4 octobre 2020 -- 27ème dimanche ordinaire « A »

Is 5,1-7 ; Ph 4,6-9 ; Mt 21,33-43

H O M É L I E

          Parmi les Livres de l’Ancien Testament il y en a un, le Cantique des Cantiques, qui est tout entier un chant d’amour ou une série de chants d’amour.  Même si les esprits cartésiens ont souvent exprimé de la surprise à voir ce genre de poésie dans la Bible, les grands mystiques juifs et chrétiens de tous les temps y ont vu une image de la relation d’amour entre Dieu et son peuple.  Et plus d’un de ces mystiques – saint Bernard par exemple – l’ont largement commenté.  Or, l’on trouve d’autres exemples semblables un peu partout dans la Bible ; et le chant du bien-aimé à sa vigne, que nous avons entendu dans la première lecture, tirée du prophète Isaïe en est un bel exemple.

 

          Isaïe écrivait sans doute quelques siècles avant l’auteur du Cantique des Cantiques, et Jésus lui-même reprendra l’image de la vigne, plusieurs siècles plus tard. Il le fait dans l’Évangile d’aujourd’hui comme il l’avait fait dans celui de dimanche dernier.  Le texte d’Isaïe reprend sans doute un chant populaire, où le bien-aimé se plaint de sa vigne, de qui il attendait de bons raisins et qui ne lui en a donné que de mauvais.  Il appelle les habitants de Jérusalem à être les juges entre lui et sa vigne, envers qui il est d’une sévérité extrême.  C’est évidemment qu’Isaïe – ou l’auteur de ce chant populaire -- ne connaissait pas encore assez bien le Maître de la vigne.  Il ne connaissait pas le Père de Jésus.

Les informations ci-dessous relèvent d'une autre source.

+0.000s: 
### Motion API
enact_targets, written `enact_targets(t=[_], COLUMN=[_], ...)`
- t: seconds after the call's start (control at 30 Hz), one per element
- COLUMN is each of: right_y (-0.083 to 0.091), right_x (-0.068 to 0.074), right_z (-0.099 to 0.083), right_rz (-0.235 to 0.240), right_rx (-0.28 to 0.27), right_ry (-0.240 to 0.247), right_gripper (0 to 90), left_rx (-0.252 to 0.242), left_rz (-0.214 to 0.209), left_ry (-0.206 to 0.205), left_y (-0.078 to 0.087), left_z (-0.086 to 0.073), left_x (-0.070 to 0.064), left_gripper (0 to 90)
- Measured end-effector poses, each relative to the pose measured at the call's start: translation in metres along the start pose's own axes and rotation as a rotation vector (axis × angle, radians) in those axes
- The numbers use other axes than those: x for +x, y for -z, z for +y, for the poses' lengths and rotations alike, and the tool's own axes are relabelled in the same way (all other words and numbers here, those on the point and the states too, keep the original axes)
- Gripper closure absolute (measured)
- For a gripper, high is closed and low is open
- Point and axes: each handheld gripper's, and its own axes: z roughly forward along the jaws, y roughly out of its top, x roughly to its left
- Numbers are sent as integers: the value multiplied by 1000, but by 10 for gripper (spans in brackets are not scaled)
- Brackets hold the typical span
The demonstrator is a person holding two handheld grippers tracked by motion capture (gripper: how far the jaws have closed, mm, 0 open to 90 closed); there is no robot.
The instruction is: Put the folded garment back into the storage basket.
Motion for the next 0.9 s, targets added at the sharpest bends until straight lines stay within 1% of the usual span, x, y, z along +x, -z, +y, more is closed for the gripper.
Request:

          Avec Jésus, l’utilisation de l’image est tout autre.  Le propriétaire de la vigne n’a pas de problème avec celle-ci mais avec les vignerons à qui il l’a confiée et qui, au lieu de consacrer toute leur énergie à lui faire donner de bons fruits, veulent en profiter égoïstement et vont jusqu’à tuer le fils même du maître de la vigne.  Évidemment cette parabole adressée aux chefs des prêtres et aux pharisiens décrit leur propre attitude tant à l’égard du peuple qu’à l’égard de Jésus lui-même, qu’ils mettront bientôt à mort.

          Et cependant, même à leur égard l’attitude de Jésus est tout autre que celle du bien-aimé dans le chant d’Isaïe.  Jésus n’est pas intéressé à punir.  Il est seulement intéressé à ce que sa vigne, son peuple, son église porte des fruits.  Lorsqu’il pose la question : « quand le maître viendra, que pensez-vous qu’il fera à ces vignerons ? »  ses interlocuteurs répondent : « Ces misérables, il les fera périr misérablement.  Il donnera la vigne en fermage à d’autres vignerons, qui lui remettront le produit en temps voulu. »  Dans sa réaction à cette réponse, Jésus ne reprend que la seconde partie : « Le royaume de Dieu vous sera enlevé pour être donné à un peuple qui lui fera produire son fruit. » Il n’est pas intéressé à la punition et encore moins à la vengeance.   De plus, il ne s’agit pas ici d’enlever le royaume aux Juifs pour le donner aux païens, comme pourrait nous le faire penser une lecture rapide et superficielle.  En réalité la maison de Dieu est et demeure le peuple choisi auquel viennent s’ajouter les nations.  Ceux qui sont en cause, ce sont les pasteurs.  Il y a là une leçon sévère pour quiconque exerce un ministère de quelque nature que ce soit dans le Peuple de Dieu.  Ce ministère est pour le bien du Peuple et non pour sa propre satisfaction.

          Mais ce qui revient le plus fortement tout au long de cette parabole, c’est la nécessité de porter des fruits.  Et cela nous concerne tous.  Nous n’avons pas reçu le message évangélique simplement pour notre satisfaction personnelle ou simplement pour faire notre salut.  Nous l’avons reçu pour que nous portions des fruits – des fruits de justice et de droiture, selon le texte d’Isaïe. Tous ensemble nous sommes l’Église, et l’Église existe pour le monde.  Demandons-nous, au fond de nos cœurs, si, par notre façon de vivre, nous concourons à créer en notre monde ce règne du droit et de la justice.